> [Task requirements] The records below must be reproduced exactly. Strip out the pictures.

> [Source data]

== Segment start ==

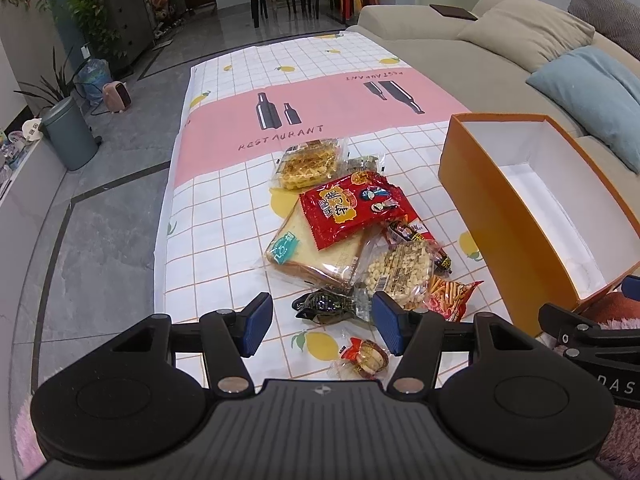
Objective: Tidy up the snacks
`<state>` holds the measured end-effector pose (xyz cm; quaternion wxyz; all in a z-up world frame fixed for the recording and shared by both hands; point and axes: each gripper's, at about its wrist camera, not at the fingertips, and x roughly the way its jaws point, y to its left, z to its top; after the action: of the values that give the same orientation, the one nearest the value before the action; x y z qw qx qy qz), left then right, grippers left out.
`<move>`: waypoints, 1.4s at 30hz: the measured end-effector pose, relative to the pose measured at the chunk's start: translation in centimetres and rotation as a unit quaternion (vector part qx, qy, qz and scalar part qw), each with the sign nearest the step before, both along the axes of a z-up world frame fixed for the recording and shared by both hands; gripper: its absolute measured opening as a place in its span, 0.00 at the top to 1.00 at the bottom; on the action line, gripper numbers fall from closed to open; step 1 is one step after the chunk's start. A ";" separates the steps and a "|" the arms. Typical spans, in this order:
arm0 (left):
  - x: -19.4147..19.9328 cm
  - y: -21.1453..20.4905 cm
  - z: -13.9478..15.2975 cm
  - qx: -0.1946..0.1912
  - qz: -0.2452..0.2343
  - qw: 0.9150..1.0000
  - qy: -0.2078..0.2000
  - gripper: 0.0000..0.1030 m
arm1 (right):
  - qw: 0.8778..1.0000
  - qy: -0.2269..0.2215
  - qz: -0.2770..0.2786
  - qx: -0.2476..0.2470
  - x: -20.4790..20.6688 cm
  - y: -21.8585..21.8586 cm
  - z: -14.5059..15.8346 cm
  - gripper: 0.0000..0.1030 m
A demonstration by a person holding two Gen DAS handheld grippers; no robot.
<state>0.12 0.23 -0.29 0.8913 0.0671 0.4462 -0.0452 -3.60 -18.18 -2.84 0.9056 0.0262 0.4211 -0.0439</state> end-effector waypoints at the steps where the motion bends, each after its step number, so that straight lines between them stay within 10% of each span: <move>1: 0.0 0.0 0.0 -0.001 0.001 1.000 -0.001 0.35 | 1.000 0.000 0.001 0.000 0.0 0.0 0.0 0.03; 42: 0.1 0.0 0.2 -0.004 -0.003 1.000 0.003 0.35 | 1.000 0.002 0.007 -0.004 0.1 0.3 0.0 0.03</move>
<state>0.21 0.27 -0.08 0.8902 0.0648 0.4482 -0.0496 -3.46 -17.85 -2.81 0.9050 0.0202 0.4231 -0.0395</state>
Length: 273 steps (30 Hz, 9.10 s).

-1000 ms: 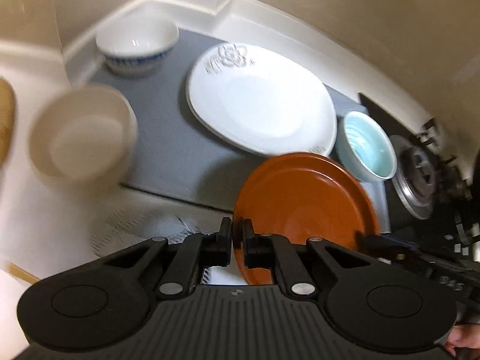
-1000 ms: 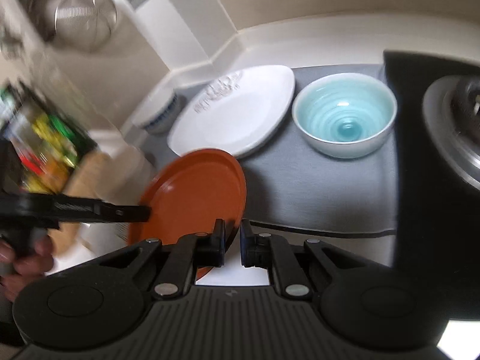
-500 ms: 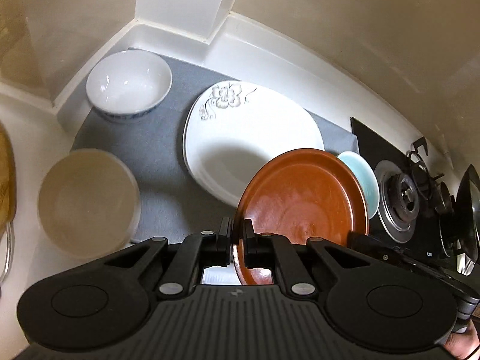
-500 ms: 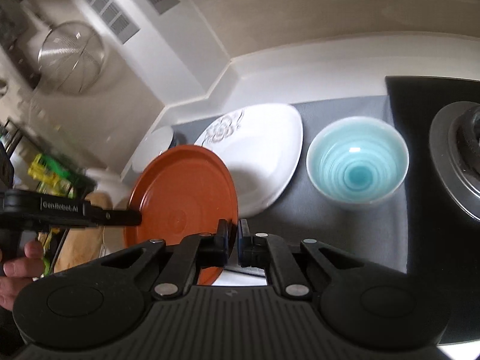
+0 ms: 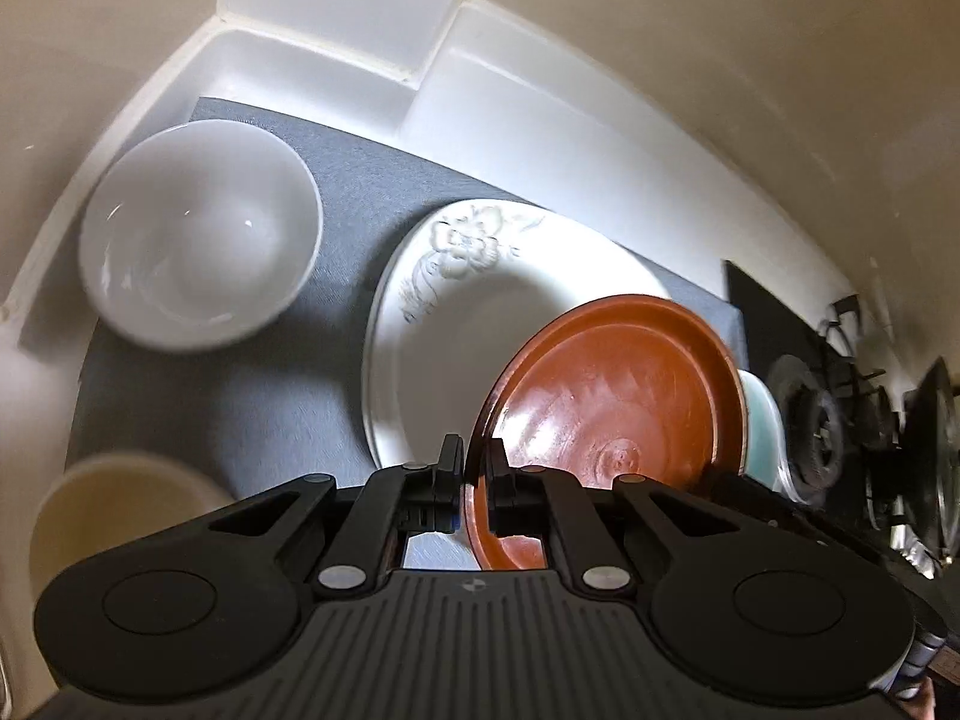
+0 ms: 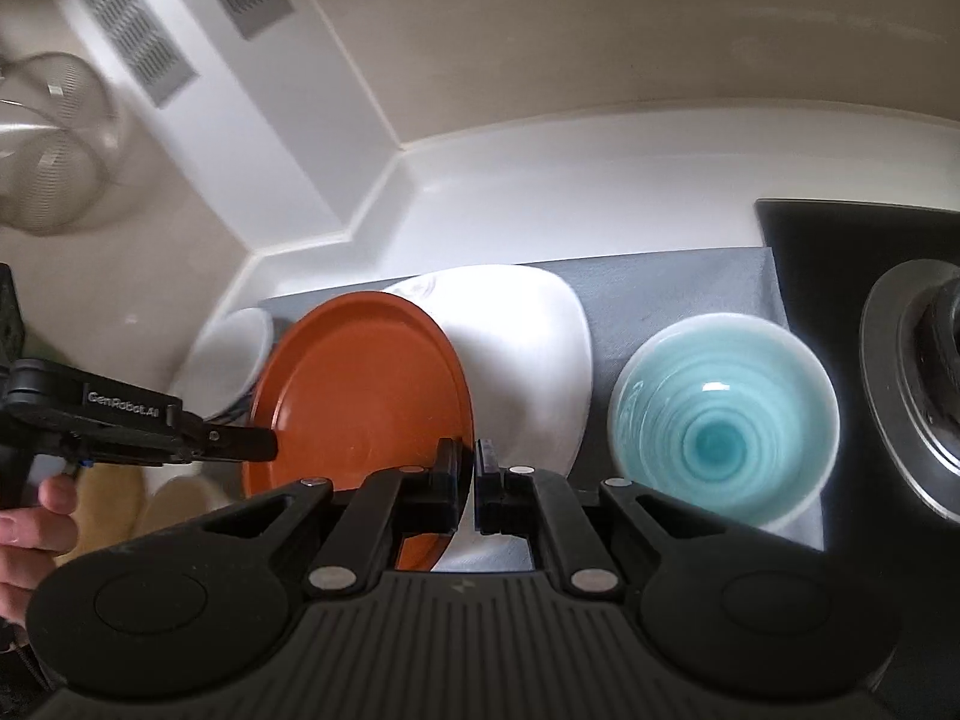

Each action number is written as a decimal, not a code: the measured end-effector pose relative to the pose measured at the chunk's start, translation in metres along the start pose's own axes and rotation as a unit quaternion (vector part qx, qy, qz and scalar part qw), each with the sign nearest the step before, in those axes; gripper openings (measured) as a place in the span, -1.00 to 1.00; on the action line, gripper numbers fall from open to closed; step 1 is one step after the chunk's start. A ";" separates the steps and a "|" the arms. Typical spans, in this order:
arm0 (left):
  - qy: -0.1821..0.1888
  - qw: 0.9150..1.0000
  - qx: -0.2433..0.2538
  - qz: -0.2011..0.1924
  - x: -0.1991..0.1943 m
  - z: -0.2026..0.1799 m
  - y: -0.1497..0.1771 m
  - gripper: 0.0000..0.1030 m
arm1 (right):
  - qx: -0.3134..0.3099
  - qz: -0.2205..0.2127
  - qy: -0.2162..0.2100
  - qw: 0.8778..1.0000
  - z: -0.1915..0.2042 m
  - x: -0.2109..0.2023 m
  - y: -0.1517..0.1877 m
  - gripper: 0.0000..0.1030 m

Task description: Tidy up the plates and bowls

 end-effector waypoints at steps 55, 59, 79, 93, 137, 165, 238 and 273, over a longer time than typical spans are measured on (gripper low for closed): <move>-0.062 0.983 -0.073 -0.157 -0.032 0.141 -0.018 -0.57 | -0.064 0.028 -0.073 0.995 0.158 0.133 -0.026 0.18; -0.051 0.983 -0.088 -0.153 -0.026 0.144 -0.025 -0.62 | -0.073 0.048 -0.061 0.994 0.162 0.155 -0.027 -0.17; -0.009 0.985 -0.139 -0.106 -0.019 0.153 -0.012 -0.59 | -0.053 0.106 -0.046 0.992 0.160 0.152 -0.019 -0.57; -0.011 0.984 -0.152 -0.090 -0.023 0.148 -0.006 -0.69 | -0.042 0.096 -0.073 0.992 0.158 0.147 -0.023 -0.72; 0.034 0.978 0.188 0.080 0.062 -0.194 0.000 -0.72 | 0.174 -0.078 0.079 0.979 -0.128 -0.083 -0.018 -0.73; -0.028 0.975 0.191 0.114 0.111 -0.182 0.006 -0.73 | -0.020 0.010 0.171 0.985 -0.134 -0.013 -0.005 -0.81; -0.018 0.988 0.115 0.104 0.048 -0.145 0.113 -0.55 | 0.222 0.067 -0.025 0.972 -0.118 -0.062 0.082 -0.43; -0.090 0.984 -0.126 0.091 -0.074 0.139 0.082 -0.55 | -0.029 0.175 -0.077 0.981 0.188 0.081 0.078 -0.50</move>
Point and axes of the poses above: each gripper's, at about its wrist camera, not at the fingertips, and x roughly the way its jaws point, z to its left, y to its underside, the point moved 7 cm from there along x, roughly the way its jaws point, and after that the axes turned 1 degree about x, right-handed, at the moved point
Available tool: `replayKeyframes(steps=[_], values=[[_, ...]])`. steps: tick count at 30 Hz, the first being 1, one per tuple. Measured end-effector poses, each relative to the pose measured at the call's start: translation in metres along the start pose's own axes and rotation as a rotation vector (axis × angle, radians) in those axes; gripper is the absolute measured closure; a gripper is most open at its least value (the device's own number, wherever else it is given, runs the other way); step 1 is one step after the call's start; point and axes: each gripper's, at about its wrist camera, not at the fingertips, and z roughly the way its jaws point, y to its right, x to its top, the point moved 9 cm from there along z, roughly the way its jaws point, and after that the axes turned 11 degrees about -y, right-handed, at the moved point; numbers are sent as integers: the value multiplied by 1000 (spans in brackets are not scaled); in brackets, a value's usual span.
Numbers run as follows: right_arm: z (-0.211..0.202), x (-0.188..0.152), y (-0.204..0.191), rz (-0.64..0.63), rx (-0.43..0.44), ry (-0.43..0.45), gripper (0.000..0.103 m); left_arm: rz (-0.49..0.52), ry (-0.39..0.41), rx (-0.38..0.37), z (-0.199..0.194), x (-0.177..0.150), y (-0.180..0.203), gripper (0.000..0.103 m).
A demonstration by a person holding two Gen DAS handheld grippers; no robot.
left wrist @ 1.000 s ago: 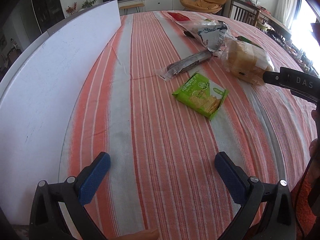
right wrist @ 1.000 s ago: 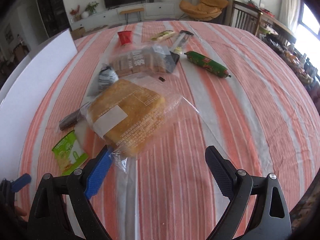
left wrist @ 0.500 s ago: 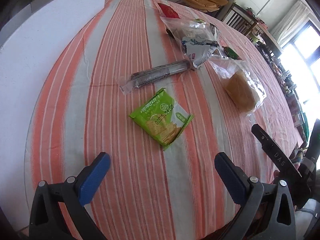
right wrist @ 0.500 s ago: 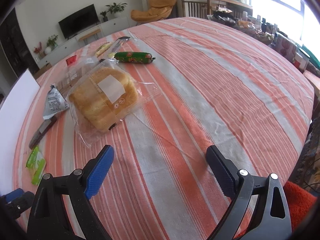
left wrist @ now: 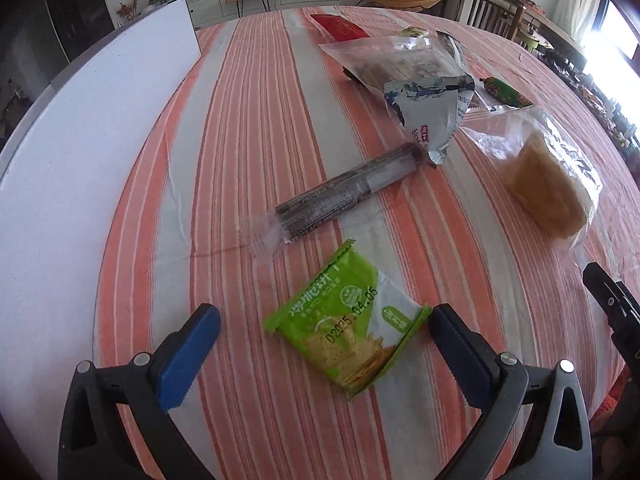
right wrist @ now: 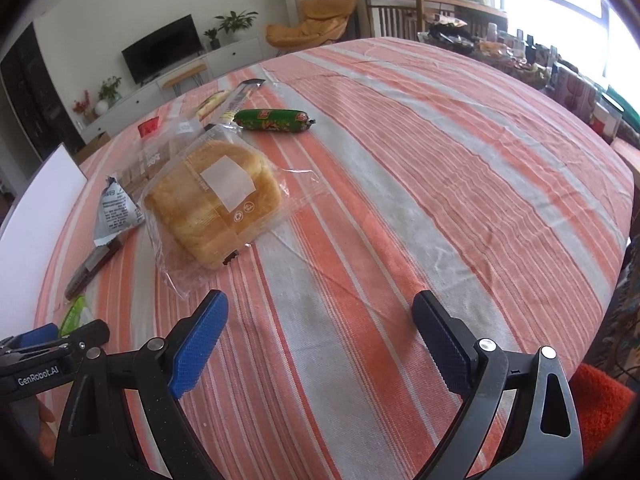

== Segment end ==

> [Answer box]
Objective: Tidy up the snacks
`<state>` holds the measured end-effector pose (xyz cm; quaternion wxyz; all in a z-up world frame fixed for the recording and shared by both hands; point and axes: each gripper's, at about its wrist camera, not at the fingertips, and x roughly the way its jaws point, y to its left, z to its top; after the action: of the values that give the same orientation, the one nearest the value before the action; x y z qw qx qy qz), left then right, grippers left out.
`<move>`: waypoints, 1.4s at 30hz: the measured end-effector pose, relative to the pose measured at the chunk's start: translation in centimetres and rotation as a unit quaternion (vector part qx, qy, qz and scalar part qw), each with the sign nearest the step before, both along the axes of a z-up world frame fixed for the recording and shared by both hands; gripper: its absolute measured opening as a place in its span, 0.00 at the top to 1.00 at the bottom; on the action line, gripper numbers fall from closed to open; step 1 is one step after the chunk's start. A ";" separates the steps and a "|" the arms. Typical spans, in this order:
arm0 (left):
  - x: -19.4147..19.9328 cm
  - y: -21.1453..20.4905 cm
  - z: -13.9478..15.2975 cm
  - qx: -0.1946..0.1912
  - qz: -0.2452..0.2343
  - qw: 0.9150..1.0000
  - qy: -0.2078..0.2000
  - gripper: 0.0000..0.1030 m
arm1 (right):
  - qw: 0.8778..1.0000
  - qy: -0.2269..0.2215
  - qz: -0.2770..0.2786
  - qx: -0.2476..0.2470
  - x: -20.4790..20.6688 cm
  - y: -21.8585..21.8586 cm
  - z: -14.5059..15.8346 cm
  - gripper: 0.0000..0.1030 m
A demonstration by a person holding two Gen DAS handheld grippers; no robot.
<state>0.12 0.23 -0.29 0.8913 0.0671 0.4462 -0.0452 -3.60 -18.18 -2.84 0.9056 0.0262 0.4211 -0.0439</state> end-effector waypoints at the steps where the motion bends, each after its step number, so that straight lines between them stay within 10% of each span: <move>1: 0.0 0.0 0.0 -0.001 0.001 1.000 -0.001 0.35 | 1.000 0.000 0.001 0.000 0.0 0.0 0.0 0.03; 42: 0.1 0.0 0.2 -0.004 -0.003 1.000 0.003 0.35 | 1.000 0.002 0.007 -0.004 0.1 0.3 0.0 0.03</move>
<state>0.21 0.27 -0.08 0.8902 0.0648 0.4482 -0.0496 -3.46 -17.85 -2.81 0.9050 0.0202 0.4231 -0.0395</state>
Length: 273 steps (30 Hz, 9.10 s).

-1000 ms: 
-1000 ms: 
-500 ms: 
-500 ms: 
+0 ms: 
+0 ms: 

Each action number is written as a decimal, not a code: the measured end-effector pose relative to the pose measured at the chunk's start, translation in metres along the start pose's own axes and rotation as a unit quaternion (vector part qx, qy, qz and scalar part qw), each with the sign nearest the step before, in those axes; gripper openings (measured) as a place in the span, -1.00 to 1.00; on the action line, gripper numbers fall from open to closed; step 1 is one step after the chunk's start. A ";" separates the steps and a "|" the arms. Typical spans, in this order:
arm0 (left):
  - qy: -0.1821..0.1888
  - qw: 0.9150..1.0000
  - qx: -0.2433..0.2538
  - qz: -0.2011..0.1924
  - x: -0.1991..0.1943 m
  - z: -0.2026..0.1799 m
  - y: -0.1497..0.1771 m
  - gripper: 0.0000..0.1030 m
arm1 (right):
  - qx: -0.3134..0.3099
  - qz: -0.2205..0.2127
  - qy: -0.2162..0.2100
  - qw: 0.8778..1.0000
  - z: -0.1915..0.2042 m
  - x: -0.2109..0.2023 m
  - y: -0.1517..0.1877 m
  - gripper: 0.0000..0.1030 m

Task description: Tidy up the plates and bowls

 end-effector waypoints at steps 55, 59, 79, 93, 137, 165, 238 and 273, over a longer time than typical spans are measured on (gripper low for closed): <move>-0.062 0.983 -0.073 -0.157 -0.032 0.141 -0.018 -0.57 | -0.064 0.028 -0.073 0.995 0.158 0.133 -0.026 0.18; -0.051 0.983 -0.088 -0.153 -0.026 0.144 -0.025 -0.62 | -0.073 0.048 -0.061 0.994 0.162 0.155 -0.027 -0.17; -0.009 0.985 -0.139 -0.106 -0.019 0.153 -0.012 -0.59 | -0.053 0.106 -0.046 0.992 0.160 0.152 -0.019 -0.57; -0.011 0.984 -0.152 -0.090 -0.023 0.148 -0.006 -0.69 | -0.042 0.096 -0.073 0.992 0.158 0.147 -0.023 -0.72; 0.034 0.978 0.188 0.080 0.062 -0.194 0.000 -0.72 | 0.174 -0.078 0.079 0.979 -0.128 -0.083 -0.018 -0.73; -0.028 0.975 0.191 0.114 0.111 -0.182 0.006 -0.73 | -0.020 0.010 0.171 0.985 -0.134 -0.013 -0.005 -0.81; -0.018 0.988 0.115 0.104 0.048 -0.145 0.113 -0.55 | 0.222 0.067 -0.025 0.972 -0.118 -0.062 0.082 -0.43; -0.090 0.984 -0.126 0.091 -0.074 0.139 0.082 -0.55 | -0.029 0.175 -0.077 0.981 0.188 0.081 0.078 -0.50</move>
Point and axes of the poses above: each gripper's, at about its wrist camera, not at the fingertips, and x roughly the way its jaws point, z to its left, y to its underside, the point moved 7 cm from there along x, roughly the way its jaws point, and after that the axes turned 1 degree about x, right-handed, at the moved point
Available tool: `replayKeyframes(steps=[_], values=[[_, ...]])`. steps: tick count at 30 Hz, the first being 1, one per tuple. Measured end-effector poses, each relative to the pose measured at the call's start: translation in metres along the start pose's own axes and rotation as a rotation vector (axis × angle, radians) in those axes; gripper is the absolute measured closure; a gripper is most open at its least value (the device's own number, wherever else it is given, runs the other way); step 1 is one step after the call's start; point and axes: each gripper's, at about its wrist camera, not at the fingertips, and z roughly the way its jaws point, y to its right, x to its top, the point moved 9 cm from there along z, roughly the way its jaws point, and after that the axes turned 11 degrees about -y, right-handed, at the moved point; numbers are sent as integers: the value multiplied by 1000 (spans in brackets are not scaled); in brackets, a value's usual span.
Numbers run as follows: right_arm: z (-0.211..0.202), x (-0.188..0.152), y (-0.204..0.191), rz (-0.64..0.63), rx (-0.43..0.44), ry (-0.43..0.45), gripper (0.000..0.103 m); left_arm: rz (-0.49..0.52), ry (-0.39..0.41), rx (-0.38..0.37), z (-0.199..0.194), x (-0.177..0.150), y (-0.180..0.203), gripper (0.000..0.103 m).
A demonstration by a person holding two Gen DAS handheld grippers; no robot.
left wrist @ 1.000 s ago: 
right wrist @ 1.000 s ago: 
left wrist @ 0.500 s ago: 
right wrist @ 0.500 s ago: 
left wrist @ now: 
right wrist @ now: 

The output is finished and nothing more is needed.